---
title: "Goodness-of-fit tests and the bootstrap"
output: rmarkdown::html_vignette
vignette: >
  %\VignetteIndexEntry{Goodness-of-fit tests and the bootstrap}
  %\VignetteEngine{knitr::rmarkdown}
  %\VignetteEncoding{UTF-8}
---

```{r, include = FALSE}
knitr::opts_chunk$set(collapse = TRUE, comment = "#>")
```

```{r setup}
library(logcumulant)
data(reliability_datasets)
```

## The three nested statistics

For a candidate family fitted by maximum likelihood, the package computes a
Hotelling-type quadratic form in the discrepancy between the sample and fitted
log-cumulants.
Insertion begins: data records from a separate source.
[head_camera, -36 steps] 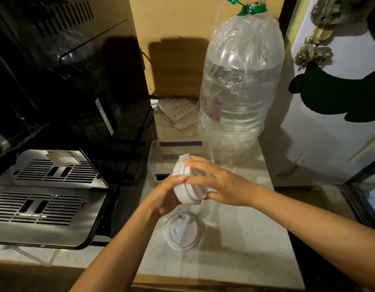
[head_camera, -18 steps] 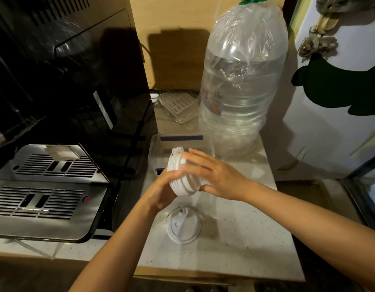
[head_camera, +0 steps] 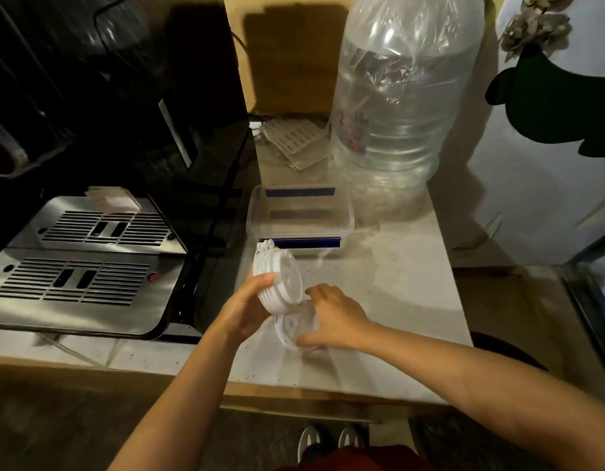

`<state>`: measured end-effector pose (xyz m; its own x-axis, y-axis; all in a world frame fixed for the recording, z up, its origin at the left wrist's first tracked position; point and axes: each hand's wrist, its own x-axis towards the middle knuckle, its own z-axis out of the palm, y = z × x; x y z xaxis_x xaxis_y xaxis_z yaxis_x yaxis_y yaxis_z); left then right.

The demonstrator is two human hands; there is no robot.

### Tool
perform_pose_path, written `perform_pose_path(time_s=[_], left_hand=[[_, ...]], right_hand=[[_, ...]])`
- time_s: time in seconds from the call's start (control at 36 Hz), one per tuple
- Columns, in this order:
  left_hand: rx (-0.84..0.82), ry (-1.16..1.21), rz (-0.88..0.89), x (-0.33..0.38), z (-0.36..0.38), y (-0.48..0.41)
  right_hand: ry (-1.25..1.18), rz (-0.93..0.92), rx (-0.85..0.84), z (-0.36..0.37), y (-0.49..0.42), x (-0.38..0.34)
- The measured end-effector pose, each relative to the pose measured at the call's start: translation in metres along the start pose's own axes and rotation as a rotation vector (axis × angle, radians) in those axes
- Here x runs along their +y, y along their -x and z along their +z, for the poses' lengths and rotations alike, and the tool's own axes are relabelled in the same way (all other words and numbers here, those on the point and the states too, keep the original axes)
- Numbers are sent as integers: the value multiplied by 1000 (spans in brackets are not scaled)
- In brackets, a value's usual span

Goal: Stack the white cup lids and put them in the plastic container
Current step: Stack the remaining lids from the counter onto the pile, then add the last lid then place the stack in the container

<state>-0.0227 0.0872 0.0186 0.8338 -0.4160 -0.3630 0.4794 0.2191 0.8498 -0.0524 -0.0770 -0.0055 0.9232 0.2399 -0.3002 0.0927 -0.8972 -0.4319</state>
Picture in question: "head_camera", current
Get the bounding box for person's right hand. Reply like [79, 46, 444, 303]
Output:
[297, 284, 374, 351]

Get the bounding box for person's left hand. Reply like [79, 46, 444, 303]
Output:
[215, 272, 277, 345]

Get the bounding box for stack of white cup lids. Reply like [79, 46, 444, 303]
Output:
[252, 238, 303, 317]

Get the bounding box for single white cup lid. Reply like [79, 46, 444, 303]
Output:
[274, 300, 328, 352]

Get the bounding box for person's right forearm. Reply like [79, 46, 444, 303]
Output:
[354, 321, 605, 471]

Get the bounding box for person's left forearm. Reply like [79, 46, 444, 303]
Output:
[108, 326, 240, 471]

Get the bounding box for clear plastic container blue clips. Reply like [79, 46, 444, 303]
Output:
[246, 184, 355, 255]

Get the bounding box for person's left shoe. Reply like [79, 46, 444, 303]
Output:
[298, 425, 331, 464]

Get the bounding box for person's shoe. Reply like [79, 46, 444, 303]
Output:
[338, 424, 368, 451]
[298, 425, 331, 464]

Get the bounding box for person's right shoe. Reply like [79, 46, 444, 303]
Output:
[338, 424, 368, 451]

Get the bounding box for person's red shorts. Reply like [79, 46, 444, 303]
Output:
[278, 445, 436, 471]

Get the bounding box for clear bag of paper packets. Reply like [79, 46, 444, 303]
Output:
[260, 117, 333, 171]

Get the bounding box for small steel drip tray grate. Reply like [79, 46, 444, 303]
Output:
[7, 196, 188, 255]

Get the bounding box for black coffee machine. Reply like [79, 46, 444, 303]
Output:
[0, 0, 251, 345]

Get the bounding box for brown cardboard panel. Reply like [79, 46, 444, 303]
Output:
[223, 0, 354, 115]

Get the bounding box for large clear water bottle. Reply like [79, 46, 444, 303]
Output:
[329, 0, 486, 192]

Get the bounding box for white refrigerator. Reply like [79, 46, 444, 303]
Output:
[450, 0, 605, 268]

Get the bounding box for dark green magnet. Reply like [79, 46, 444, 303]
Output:
[485, 44, 605, 158]

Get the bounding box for pale flower decoration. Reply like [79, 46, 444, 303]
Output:
[499, 0, 573, 61]
Three nested choices of cumulant orders give three statistics:

- \(T^2_{(2,3)}\): log-scale shape (dispersion, skewness);
- \(T^2_{(1,2,3)}\): adds the first log-cumulant (entropy/scale);
- \(T^2_{(1,\ldots,6)}\): adds higher-order cumulants for tail discrimination.

```{r}
x <- reliability_datasets$Yarn
T2_all(x, "Weibull")
```

## Why the bootstrap?

The discrepancy covariance \(\mathbf{K}_d\) is typically ill-conditioned: one
eigenvalue is much smaller than the others and is estimated with large relative
error. As a result the asymptotic chi-squared reference **over-rejects**, and the
distortion does not vanish as the sample grows. The parametric bootstrap
reproduces the ill-conditioning in each replicate, so it cancels in the
bootstrap p-value.

```{r}
T2_bootstrap(x, "Weibull", B = 299, seed = 1)
```

In practice, prefer the bootstrap p-values for all sample sizes.

## Full model comparison

`gof_compare_all()` runs the three \(T^2\) tests, the Anderson--Darling and
Cramer--von Mises tests, and the AIC across all six families:

```{r}
gof_compare_all(x, use_bootstrap = TRUE, B = 199, seed = 1)
```

The \(T^2\) tests and the EDF tests are **complementary**: the former are most
sensitive to subtle log-shape departures, the latter to tail departures.